Alibaba's Distributed Call Tracing Implementation - Eagle Eye
Alibaba's distributed call tracking is implemented by the EagleEye system. EagleEye is a log-based distributed call tracking system. Its concept is derived from the Google Dapper paper. The key core is the call chain. Generate a globally unique ID (Traceld), and restore more valuable data by associating the "isolated" call information of different systems together.
The above figure is a call chain from the generation environment. In the application name column, you can see a series of applications that have passed through the intermediate process of the request. You can see that the Buy application first passes through, and then delivery, tee, inventoryplatform, etc. are called to form a call tree ( The indentation on the tree indicates nested relationships), and it is easy to see the complete processing of front-end requests from the call tree.

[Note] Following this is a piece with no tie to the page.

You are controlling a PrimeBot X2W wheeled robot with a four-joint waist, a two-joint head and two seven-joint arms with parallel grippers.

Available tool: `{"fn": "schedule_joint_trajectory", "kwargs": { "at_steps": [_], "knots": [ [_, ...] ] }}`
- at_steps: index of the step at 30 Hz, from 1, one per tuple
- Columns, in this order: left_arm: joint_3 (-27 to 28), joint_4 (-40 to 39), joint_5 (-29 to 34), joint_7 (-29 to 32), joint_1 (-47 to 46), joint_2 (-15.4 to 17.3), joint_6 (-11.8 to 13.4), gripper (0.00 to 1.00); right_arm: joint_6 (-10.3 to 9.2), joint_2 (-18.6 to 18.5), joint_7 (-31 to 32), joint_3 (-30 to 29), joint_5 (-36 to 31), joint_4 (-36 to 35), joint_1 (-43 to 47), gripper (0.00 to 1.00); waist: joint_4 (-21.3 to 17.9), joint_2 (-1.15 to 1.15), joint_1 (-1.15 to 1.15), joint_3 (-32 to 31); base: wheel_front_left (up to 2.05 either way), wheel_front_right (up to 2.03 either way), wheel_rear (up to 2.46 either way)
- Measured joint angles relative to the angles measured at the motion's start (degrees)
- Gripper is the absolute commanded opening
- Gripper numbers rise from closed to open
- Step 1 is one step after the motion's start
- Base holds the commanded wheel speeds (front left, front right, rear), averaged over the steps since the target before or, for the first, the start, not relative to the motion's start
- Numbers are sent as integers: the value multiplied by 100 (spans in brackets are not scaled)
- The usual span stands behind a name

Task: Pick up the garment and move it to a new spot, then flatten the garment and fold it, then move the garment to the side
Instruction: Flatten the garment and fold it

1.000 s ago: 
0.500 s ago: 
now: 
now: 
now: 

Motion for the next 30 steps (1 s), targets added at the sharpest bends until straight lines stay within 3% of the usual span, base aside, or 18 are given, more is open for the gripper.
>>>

Also worth noting, the above image is composed of a white background and a blue background. The blue background indicates that after the call chain passes through the message, it becomes an asynchronous message channel, and the subsequent processing processes are also asynchronous; the white background indicates the synchronous process. Generally speaking, the waiting time for front-end users does not include the time spent in the blue background, that is, only the time for synchronization processing is included.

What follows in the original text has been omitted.